When you reach the line with "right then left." in the listing below, transcribe it and each line after it up to and including the line with "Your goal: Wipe", exactly and with nothing else.
==*==
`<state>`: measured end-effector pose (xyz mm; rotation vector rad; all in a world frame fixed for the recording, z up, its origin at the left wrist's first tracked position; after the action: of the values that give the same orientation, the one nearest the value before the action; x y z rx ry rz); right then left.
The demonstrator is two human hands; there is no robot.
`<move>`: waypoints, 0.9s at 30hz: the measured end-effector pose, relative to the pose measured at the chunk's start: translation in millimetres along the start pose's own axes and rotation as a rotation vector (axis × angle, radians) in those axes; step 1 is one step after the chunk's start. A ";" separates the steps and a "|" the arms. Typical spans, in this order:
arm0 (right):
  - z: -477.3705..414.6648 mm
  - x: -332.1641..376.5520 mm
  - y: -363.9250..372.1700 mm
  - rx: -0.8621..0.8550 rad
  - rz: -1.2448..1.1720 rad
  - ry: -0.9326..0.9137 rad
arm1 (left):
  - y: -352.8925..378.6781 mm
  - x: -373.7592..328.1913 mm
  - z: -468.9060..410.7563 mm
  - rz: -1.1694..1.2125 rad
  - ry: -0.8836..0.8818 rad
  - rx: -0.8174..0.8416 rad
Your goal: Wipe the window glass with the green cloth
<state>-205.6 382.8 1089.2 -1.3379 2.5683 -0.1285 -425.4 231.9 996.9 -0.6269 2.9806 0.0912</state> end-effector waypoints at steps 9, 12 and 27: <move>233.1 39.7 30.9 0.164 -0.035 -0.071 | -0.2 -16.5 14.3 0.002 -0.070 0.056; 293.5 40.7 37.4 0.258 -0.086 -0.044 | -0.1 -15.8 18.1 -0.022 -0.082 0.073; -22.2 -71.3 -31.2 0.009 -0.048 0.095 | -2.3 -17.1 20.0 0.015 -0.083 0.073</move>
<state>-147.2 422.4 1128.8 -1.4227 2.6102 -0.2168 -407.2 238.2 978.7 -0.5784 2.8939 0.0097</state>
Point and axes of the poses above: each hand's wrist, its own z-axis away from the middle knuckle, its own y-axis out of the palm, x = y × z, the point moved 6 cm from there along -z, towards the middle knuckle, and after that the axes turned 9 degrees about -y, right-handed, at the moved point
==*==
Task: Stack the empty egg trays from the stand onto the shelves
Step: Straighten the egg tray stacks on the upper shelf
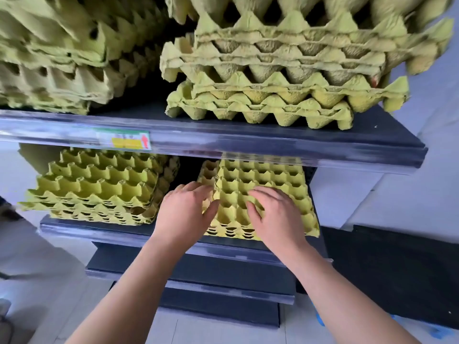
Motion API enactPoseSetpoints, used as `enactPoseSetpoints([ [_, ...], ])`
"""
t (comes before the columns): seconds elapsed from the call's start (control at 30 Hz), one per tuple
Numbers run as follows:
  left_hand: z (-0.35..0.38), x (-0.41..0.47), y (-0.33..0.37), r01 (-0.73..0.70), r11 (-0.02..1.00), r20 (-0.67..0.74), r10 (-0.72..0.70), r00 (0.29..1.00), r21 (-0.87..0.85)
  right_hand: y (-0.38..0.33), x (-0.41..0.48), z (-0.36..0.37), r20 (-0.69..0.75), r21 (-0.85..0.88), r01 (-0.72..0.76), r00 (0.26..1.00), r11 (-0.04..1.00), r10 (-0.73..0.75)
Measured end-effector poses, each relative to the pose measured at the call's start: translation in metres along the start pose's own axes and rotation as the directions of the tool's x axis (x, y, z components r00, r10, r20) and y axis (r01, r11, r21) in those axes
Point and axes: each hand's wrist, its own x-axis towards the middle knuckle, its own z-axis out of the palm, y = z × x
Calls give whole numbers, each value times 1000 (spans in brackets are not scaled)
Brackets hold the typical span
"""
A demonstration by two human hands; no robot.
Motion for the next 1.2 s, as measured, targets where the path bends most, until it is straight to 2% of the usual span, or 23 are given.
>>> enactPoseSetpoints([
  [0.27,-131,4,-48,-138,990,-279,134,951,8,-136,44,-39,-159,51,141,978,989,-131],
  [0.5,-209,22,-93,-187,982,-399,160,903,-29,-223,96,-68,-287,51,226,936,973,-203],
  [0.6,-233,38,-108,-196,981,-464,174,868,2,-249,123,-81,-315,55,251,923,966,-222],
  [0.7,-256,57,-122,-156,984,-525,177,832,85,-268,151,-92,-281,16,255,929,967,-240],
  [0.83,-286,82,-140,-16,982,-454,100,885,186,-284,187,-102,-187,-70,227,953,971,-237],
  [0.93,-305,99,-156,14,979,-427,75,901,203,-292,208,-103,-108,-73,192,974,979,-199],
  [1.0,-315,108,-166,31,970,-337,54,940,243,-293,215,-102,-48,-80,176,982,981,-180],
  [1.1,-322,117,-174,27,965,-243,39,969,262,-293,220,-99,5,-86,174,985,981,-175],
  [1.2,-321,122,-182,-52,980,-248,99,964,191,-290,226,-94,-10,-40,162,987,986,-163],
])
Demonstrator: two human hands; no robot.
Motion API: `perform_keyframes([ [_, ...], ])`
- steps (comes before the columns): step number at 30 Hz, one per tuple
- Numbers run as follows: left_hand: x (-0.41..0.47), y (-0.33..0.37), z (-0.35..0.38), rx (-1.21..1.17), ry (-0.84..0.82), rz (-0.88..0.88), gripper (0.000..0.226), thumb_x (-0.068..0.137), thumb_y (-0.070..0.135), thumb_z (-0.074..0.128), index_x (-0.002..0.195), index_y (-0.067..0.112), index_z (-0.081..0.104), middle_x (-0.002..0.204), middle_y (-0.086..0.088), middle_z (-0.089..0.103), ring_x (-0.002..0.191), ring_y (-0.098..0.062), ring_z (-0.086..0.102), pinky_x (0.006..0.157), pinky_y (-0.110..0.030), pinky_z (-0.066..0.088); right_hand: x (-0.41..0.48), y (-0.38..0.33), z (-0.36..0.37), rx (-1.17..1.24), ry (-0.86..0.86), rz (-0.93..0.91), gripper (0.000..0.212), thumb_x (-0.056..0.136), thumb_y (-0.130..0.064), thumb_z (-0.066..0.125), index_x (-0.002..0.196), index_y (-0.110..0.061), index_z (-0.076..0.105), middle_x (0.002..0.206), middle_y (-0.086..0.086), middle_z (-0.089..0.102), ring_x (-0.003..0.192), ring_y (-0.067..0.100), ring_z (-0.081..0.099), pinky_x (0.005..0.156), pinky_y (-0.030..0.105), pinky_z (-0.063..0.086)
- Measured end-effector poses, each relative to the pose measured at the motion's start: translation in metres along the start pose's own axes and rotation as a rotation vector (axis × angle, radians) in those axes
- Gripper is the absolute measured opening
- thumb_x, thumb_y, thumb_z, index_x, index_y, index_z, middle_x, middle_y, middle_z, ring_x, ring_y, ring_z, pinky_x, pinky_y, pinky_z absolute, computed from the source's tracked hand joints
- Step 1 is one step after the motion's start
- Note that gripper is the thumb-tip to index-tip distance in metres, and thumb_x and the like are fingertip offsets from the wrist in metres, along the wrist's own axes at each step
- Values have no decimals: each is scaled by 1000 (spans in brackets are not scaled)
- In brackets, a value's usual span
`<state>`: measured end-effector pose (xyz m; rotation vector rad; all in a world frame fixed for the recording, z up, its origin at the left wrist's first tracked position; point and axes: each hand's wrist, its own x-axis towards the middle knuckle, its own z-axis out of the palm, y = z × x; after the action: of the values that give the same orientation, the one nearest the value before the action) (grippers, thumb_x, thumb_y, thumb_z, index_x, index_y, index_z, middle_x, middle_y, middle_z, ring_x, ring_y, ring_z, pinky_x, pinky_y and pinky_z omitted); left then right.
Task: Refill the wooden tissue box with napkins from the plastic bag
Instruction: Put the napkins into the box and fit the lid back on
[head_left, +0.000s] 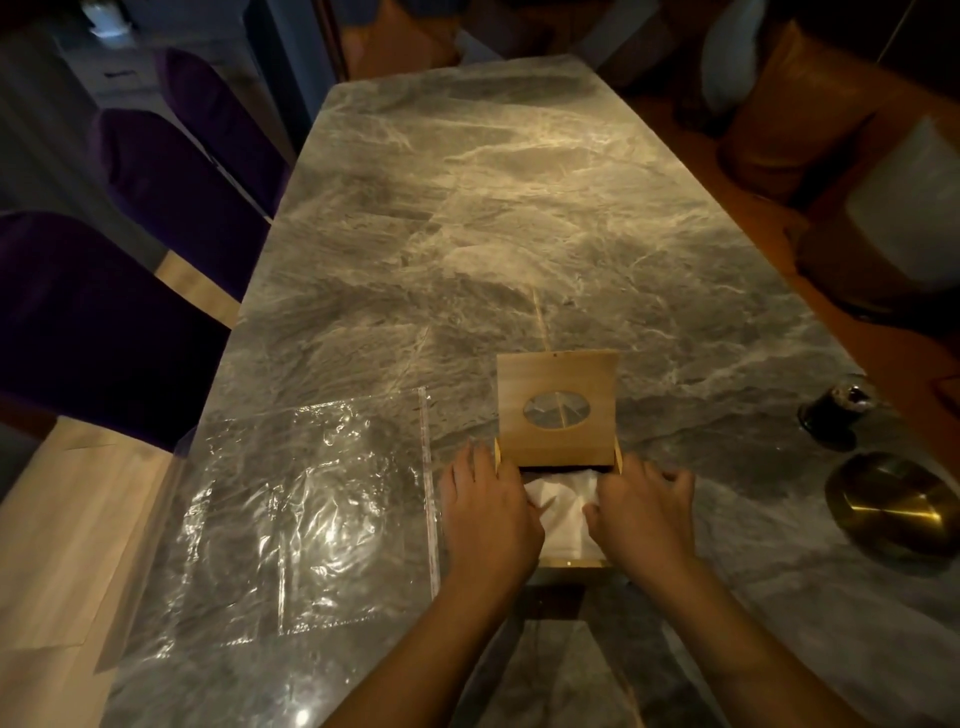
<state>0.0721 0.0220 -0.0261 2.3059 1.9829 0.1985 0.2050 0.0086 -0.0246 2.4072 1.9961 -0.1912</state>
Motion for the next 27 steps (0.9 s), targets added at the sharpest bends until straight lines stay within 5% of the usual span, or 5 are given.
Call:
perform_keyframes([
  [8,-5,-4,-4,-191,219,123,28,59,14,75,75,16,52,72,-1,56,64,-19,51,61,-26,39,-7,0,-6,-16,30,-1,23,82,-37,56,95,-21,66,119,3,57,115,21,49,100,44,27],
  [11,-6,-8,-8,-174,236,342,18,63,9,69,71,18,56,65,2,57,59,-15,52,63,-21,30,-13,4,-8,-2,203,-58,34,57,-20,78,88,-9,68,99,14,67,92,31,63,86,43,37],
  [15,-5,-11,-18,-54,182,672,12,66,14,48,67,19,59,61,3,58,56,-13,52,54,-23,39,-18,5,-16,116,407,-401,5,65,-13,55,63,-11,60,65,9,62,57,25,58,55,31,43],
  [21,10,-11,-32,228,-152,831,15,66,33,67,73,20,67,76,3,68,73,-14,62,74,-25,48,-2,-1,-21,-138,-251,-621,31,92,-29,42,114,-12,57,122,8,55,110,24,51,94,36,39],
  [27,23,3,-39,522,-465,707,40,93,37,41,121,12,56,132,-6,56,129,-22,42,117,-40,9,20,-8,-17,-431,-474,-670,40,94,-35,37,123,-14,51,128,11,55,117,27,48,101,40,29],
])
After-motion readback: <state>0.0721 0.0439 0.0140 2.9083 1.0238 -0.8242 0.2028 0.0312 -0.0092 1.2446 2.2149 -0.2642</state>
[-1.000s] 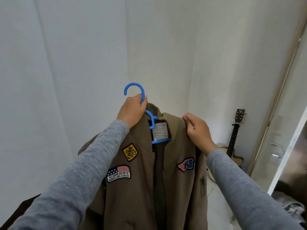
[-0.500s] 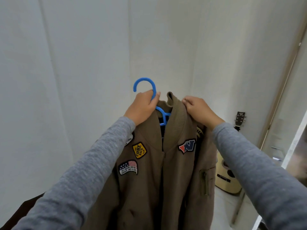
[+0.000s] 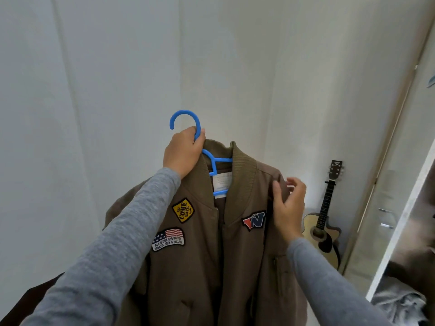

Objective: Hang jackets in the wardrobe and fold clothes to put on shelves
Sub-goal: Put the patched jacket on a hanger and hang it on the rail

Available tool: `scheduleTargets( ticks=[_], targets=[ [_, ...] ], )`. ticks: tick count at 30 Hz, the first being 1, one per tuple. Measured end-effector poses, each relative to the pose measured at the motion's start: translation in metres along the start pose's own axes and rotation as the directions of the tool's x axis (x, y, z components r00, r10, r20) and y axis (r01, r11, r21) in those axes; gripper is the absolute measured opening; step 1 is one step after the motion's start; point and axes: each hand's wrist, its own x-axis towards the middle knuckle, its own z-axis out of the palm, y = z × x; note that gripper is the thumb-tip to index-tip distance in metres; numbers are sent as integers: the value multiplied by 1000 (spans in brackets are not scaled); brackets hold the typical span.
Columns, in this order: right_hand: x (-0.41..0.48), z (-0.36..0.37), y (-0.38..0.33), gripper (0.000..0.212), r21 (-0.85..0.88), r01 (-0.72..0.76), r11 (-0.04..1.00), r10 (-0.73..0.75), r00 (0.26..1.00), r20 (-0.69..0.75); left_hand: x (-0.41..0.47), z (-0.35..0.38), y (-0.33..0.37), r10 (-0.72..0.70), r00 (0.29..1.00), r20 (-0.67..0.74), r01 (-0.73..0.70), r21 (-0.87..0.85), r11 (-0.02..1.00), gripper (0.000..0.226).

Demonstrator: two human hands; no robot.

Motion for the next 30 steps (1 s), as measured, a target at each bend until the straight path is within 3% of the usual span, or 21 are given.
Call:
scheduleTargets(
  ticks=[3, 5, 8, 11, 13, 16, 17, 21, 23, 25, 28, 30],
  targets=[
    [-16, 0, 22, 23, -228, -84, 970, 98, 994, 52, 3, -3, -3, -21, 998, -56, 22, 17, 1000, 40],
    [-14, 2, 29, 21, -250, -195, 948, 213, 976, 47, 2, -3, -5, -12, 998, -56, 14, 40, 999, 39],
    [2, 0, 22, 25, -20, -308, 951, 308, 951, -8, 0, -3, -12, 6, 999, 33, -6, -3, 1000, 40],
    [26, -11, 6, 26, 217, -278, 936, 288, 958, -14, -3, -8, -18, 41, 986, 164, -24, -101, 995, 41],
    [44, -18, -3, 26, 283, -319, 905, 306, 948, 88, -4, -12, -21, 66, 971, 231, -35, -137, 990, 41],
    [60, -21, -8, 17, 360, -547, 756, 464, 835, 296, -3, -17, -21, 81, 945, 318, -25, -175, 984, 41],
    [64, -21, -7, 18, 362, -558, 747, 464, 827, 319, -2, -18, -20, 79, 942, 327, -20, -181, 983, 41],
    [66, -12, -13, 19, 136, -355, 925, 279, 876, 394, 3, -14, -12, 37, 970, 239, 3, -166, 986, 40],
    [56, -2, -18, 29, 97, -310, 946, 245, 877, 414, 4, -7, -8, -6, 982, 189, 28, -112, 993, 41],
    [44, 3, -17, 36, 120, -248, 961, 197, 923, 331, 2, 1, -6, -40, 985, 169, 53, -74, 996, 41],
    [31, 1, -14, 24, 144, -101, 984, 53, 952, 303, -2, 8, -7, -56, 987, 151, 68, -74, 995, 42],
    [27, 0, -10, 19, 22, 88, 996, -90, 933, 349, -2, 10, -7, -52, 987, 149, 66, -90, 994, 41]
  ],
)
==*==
Answer section ▸
`<state>`: measured end-effector pose (xyz mm; rotation vector rad; all in a world frame fixed for the recording, z up, its origin at the left wrist's first tracked position; after the action: of the values that give the same orientation, the one nearest the value before the action; x y z rx ry rz); right then left.
The demonstrator is two human hands; there is no robot.
`<move>`: waypoints, 0.9s at 30hz: the measured end-effector pose, relative to the pose measured at the chunk's start: translation in millimetres along the start pose's own axes and rotation as a rotation vector (axis × angle, radians) in those axes; step 1 is one step after the chunk's start. A ";" separates the steps and a "|" the arms. Typical spans, in this order:
arm0 (right):
  - z: -477.3705..414.6648 mm
  - x: -332.1641..376.5520 mm
  - y: -363.9250..372.1700 mm
  - rx: -0.8621..0.8550 rad
  - rz: -1.2448..1.1720 rad
  - ry: -0.9326..0.9137 rad
arm1 (left):
  - y: -352.8925..378.6781 mm
  - x: -373.7592..328.1913 mm
  - z: -468.9060..410.7563 mm
  - rz: -1.1694..1.2125 rad
  - ry: -0.8836..0.8818 rad
  - rx: -0.8174..0.8416 rad
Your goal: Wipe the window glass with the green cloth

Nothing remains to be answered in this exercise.